Frigyes
Karinthy : Nouvelles parues dans la presse
SCOUTISME
J’ai
adhéré à la fédération du scoutisme. Les règles de base exigent que je prête
serment, que je porte un chapeau ogival, que je ne noue pas ma cravate devant,
sur la poitrine, mais derrière, sur le cou, que j’accomplisse une bonne action
chaque jour : je sauve un noyé ou je cède ma place assise à une dame âgée
dans le tram, ou je tire d’embarras un pauvre artisan. En effet, selon la loi
du scoutisme le scout d’une patrouille qui a manqué de faire sa BA, doit être
frappé le soir par ce qu’on appelle la punition des scouts, qui consiste à
verser un litre d’eau dans la manche de son manteau.
Je
me suis levé de bonne heure pour abattre ma bonne action à faire – on n’a guère
autre chose dans la vie que sa petite BA du jour. Je scrute soupçonneusement et
avidement mes contemporains pour savoir s’ils sont de bons sujets pour une BA.

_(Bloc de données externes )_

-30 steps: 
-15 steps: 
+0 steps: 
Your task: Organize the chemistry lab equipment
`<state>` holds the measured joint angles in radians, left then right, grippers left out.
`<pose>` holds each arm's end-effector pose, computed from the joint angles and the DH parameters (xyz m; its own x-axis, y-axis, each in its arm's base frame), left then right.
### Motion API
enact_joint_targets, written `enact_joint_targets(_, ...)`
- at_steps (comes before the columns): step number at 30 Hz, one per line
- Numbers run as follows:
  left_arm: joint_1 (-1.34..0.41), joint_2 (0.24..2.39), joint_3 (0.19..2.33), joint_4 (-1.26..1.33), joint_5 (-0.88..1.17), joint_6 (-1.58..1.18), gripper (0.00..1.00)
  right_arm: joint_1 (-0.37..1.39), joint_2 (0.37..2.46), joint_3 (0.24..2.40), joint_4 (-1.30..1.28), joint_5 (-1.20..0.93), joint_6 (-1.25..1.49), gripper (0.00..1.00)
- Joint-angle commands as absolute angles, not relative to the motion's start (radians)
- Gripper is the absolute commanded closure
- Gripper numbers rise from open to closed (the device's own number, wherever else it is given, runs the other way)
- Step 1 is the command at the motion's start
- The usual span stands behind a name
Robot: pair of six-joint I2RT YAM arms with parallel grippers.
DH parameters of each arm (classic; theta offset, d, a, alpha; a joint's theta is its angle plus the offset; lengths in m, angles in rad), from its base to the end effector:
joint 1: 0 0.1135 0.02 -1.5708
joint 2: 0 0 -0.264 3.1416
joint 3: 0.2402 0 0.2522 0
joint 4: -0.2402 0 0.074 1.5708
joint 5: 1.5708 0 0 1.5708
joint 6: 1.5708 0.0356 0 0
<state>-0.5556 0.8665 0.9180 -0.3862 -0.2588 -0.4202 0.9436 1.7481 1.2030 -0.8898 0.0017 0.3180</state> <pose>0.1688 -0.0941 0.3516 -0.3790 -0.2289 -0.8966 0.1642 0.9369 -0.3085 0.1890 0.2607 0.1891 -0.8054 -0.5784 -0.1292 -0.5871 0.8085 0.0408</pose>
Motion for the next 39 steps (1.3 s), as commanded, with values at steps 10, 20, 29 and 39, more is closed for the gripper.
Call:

Pendant une demi-heure j’ai talonné une demoiselle qui avait une mine triste et
qui ne semblait pas dans son assiette, mais lorsque je lui ai demandé si elle
avait besoin d’une bonne action, elle m’a répliqué qu’elle allait appeler la
police et j’allais voir ce que j’allais voir, moi, vil insolent.
Attristé,
je suis monté dans un tram. La tête baissée je me suis tourmenté : où
dénicher ma bonne action ? Alors j’ai aperçu une dame âgée debout et moi
j’étais assis. S’il vous plaît, Madame, lui ai-je dit en sautant sur pieds, veuillez vous asseoir. Non, merci, a répondu le médium de
ma future bonne action, je préfère rester debout. Mais non, veuillez
vous asseoir, ai-je insisté. Le receveur est intervenu :
« Bon, décidez-vous enfin, vous entrez ou vous sortez, mais ne barrez pas
le passage – il n’est pas membre, lui, de la fédération des scouts. – cessez
d’obstruer l’entrée de la voiture comme une souche, et Madame, cessez de vous
faire prier, sacré nom, asseyez-vous, montez ou descendez ou volez ou faites de
la luge, mais n’entravez pas la circulation. » Alors la dame est devenue
rouge pivoine et elle est descendue. Moi aussi je suis descendu pour lui
demander pourquoi elle ne voulait pas s’asseoir. Alors la dame âgée m’a
hurlé : déguerpissez en vitesse, nom d’un chien, vous imaginiez peut-être
que j’allais vous chanter devant tout ce peuple que j’ai un furoncle aux fesses
et cela fait deux jours qu’il m’est impossible de m’asseoir.
Oh
pardon, pardon, ai-je dit, et j’ai filé en douce. Je fais quelques pas et je
vois qu’un homme bastonne une femme sans défense. Je me suis approché pour
prendre la défense de la femme sans défense. J’étais en train de la défendre
quand tout à coup on m’a cogné sur le crâne par-derrière, je me suis étalé par
terre, et j’ai aperçu au-dessus de ma tête la femme sans défense qui, les yeux
en sang, secouait le poing et criait : comment est-ce que j’ose agresser son
mari, par-dessus le marché juste au moment où il se met enfin à la cajoler un
peu. Hébété, je lui ai répondu que je croyais qu’il voulait la battre, elle a
répondu que j’étais un idiot, j’ignorais ce qu’est l’amour, je me suis permis
de remarquer que les lois du scoutisme nous interdisent d’approfondir ce sujet,
là-dessus elle a remarqué je ne suis pas un scout mais un sac de patates, et le
couple s’est éloigné bras dessus, bras dessous.
Jusqu’au
soir je n’ai plus osé sortir de la maison. À sept heures je suis descendu à pas
de loup sur le quai du Danube et j’ai jeté un regard circulaire fureteur sur le
pont. Une silhouette sombre était adossée au parapet. Celui-là, je vais le
sauver, même au prix de ma vie, je me suis dit. Je me suis approché de lui
par-derrière pour saisir ses deux jambes et le pousser dans l’eau, mais le
temps que je l’atteigne, c’est déjà lui qui était derrière moi et c’est lui qui
m’a attrapé les jambes. Nous sommes tombés dans le fleuve ensemble. Quand nous
nous sommes présentés, il s’est avéré qu’il s’agissait du scout N.N., qui
voulait se jeter dans le Danube car depuis le matin il n’avait pas réussi à
accomplir une seule bonne action et il avait trop peur du litre d’eau qu’on
verserait dans la manche de son manteau.